§ Your task
Gather, from the data below, each line in which the word "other" occurs.

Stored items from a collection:
══════
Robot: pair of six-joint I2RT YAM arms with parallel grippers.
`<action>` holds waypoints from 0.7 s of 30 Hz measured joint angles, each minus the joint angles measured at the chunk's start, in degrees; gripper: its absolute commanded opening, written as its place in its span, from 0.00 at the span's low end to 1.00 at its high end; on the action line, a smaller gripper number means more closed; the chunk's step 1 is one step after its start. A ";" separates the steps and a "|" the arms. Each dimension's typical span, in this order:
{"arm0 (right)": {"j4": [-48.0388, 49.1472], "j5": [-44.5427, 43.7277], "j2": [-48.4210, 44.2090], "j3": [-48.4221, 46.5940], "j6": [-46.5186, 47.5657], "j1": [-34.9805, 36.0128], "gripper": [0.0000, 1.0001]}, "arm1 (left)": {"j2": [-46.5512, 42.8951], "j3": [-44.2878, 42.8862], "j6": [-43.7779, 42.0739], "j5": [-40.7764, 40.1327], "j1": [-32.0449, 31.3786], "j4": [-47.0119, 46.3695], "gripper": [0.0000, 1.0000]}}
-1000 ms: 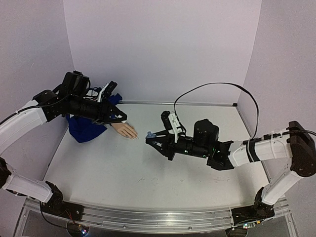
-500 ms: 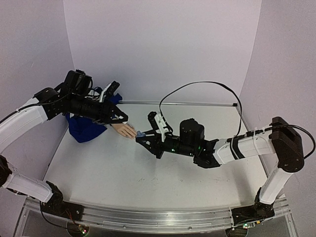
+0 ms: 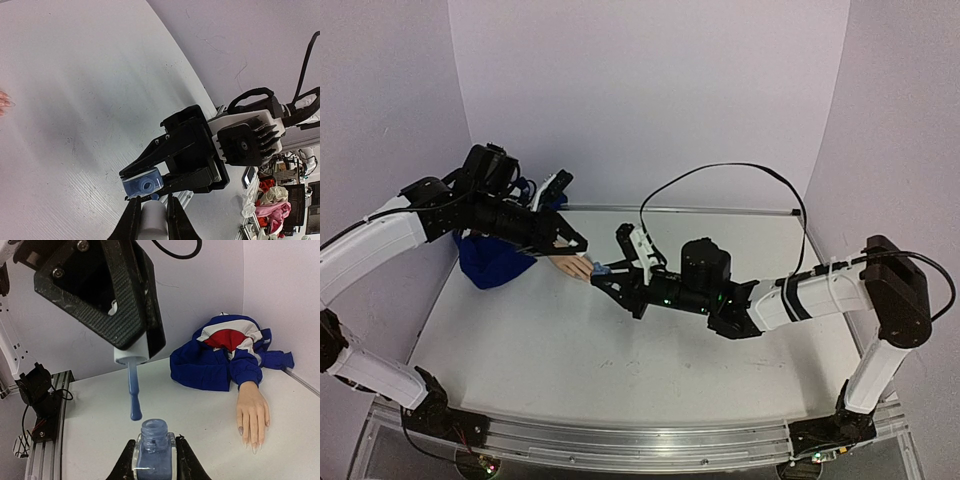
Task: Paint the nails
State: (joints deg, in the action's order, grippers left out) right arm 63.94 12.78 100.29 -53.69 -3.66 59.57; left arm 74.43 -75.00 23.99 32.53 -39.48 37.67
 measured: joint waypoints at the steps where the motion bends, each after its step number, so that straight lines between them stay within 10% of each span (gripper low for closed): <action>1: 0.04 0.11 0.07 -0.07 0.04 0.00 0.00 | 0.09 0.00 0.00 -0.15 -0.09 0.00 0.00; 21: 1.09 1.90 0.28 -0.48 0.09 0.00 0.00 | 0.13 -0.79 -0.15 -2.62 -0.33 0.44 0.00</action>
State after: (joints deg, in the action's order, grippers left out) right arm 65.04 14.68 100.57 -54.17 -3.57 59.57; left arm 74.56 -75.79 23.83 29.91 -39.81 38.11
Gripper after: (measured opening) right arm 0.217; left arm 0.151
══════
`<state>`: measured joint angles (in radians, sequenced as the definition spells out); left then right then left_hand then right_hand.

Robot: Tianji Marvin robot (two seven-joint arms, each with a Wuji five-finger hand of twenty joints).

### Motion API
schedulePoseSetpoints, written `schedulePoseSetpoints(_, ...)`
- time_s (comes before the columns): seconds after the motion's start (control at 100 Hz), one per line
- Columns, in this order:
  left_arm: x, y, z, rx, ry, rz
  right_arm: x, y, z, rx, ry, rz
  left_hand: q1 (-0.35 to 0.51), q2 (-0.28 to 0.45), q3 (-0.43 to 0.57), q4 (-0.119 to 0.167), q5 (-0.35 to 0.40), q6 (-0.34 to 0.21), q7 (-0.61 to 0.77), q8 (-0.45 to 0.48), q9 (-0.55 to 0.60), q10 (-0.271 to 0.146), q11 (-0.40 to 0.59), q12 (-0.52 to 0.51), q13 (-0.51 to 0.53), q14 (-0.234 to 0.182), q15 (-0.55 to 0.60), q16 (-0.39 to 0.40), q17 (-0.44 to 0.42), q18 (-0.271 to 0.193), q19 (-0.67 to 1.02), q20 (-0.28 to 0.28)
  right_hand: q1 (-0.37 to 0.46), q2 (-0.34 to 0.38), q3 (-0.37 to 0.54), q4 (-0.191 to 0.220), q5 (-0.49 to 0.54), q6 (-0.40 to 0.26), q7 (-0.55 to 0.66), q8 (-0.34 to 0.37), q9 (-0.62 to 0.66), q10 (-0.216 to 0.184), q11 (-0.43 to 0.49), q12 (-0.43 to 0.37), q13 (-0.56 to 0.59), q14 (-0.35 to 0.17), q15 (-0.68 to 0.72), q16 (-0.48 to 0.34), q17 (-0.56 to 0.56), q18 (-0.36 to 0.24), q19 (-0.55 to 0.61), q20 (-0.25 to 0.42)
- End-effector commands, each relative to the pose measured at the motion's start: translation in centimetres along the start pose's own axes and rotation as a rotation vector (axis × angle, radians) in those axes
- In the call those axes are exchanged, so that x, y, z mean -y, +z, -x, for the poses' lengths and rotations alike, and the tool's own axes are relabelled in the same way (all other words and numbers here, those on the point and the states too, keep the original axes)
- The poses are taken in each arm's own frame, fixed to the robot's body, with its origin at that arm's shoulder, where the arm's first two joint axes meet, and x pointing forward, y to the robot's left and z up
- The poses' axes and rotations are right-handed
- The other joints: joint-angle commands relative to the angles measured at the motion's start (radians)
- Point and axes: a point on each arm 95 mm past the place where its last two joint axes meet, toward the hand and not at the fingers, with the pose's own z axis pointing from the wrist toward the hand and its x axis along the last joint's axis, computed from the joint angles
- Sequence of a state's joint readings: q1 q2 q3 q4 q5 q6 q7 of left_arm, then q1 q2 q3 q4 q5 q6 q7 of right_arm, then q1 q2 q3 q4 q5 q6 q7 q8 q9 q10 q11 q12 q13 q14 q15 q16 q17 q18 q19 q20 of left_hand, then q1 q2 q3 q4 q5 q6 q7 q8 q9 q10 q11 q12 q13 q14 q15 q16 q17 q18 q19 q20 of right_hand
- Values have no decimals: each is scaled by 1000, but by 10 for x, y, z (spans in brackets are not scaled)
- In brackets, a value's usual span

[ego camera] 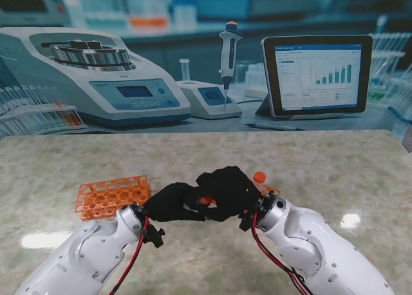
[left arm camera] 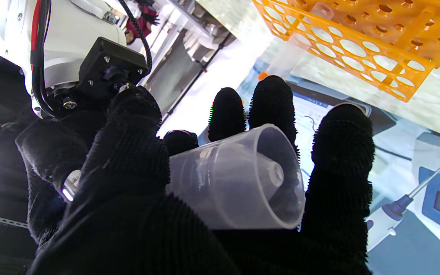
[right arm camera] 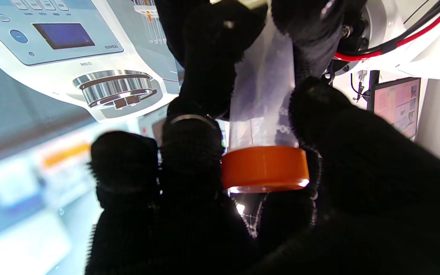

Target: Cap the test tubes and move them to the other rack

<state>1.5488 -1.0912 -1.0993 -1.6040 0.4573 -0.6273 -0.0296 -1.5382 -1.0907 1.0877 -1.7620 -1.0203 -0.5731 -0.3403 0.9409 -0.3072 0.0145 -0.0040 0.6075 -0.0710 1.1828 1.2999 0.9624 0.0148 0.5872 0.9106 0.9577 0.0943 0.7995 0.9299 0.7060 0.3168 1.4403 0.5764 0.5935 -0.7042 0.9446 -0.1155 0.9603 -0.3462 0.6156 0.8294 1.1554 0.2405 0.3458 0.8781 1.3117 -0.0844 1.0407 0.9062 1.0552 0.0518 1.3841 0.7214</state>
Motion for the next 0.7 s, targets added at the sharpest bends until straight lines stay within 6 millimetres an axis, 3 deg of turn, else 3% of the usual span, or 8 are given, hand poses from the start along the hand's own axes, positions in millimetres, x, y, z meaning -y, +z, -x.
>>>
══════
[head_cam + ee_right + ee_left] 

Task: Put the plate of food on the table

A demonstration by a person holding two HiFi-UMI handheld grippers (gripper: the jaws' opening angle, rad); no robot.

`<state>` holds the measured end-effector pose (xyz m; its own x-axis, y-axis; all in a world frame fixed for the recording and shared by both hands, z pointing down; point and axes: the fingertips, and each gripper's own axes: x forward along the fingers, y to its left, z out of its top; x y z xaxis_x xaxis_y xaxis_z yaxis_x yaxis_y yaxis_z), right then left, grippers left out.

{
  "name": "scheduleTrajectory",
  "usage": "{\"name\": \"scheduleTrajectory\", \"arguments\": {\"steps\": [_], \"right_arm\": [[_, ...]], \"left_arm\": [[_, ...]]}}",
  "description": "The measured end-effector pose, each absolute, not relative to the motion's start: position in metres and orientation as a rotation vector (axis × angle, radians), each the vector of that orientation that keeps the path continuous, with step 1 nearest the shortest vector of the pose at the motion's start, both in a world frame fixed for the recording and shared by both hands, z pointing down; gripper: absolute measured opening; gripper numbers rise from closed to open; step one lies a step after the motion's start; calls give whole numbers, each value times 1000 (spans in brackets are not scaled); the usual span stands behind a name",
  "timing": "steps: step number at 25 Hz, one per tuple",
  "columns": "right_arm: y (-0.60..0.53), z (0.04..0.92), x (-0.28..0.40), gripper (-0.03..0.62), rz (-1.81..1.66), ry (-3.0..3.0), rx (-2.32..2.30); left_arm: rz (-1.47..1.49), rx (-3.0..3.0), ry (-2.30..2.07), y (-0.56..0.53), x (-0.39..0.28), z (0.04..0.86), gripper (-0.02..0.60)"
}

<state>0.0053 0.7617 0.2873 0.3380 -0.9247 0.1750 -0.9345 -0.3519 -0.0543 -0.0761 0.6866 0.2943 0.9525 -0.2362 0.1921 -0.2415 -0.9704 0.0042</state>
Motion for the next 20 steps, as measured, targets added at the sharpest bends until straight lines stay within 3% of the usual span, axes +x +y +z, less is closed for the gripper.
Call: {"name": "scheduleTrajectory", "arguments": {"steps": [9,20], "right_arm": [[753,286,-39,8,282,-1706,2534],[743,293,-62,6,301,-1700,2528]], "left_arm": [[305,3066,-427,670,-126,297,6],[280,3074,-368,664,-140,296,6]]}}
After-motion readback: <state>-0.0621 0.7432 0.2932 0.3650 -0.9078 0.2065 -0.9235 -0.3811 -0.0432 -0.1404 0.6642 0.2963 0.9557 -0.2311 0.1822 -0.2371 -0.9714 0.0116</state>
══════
§ Solution for this task
- In the call those axes are exchanged, so that x, y, z mean -y, +z, -x, for the poses' lengths and rotations alike, and the tool's own axes are relabelled in the same way (all other words and numbers here, those on the point and the states too, keep the original axes)
- The other joints: joint-angle commands relative to the angles measured at the motion's start (radians)
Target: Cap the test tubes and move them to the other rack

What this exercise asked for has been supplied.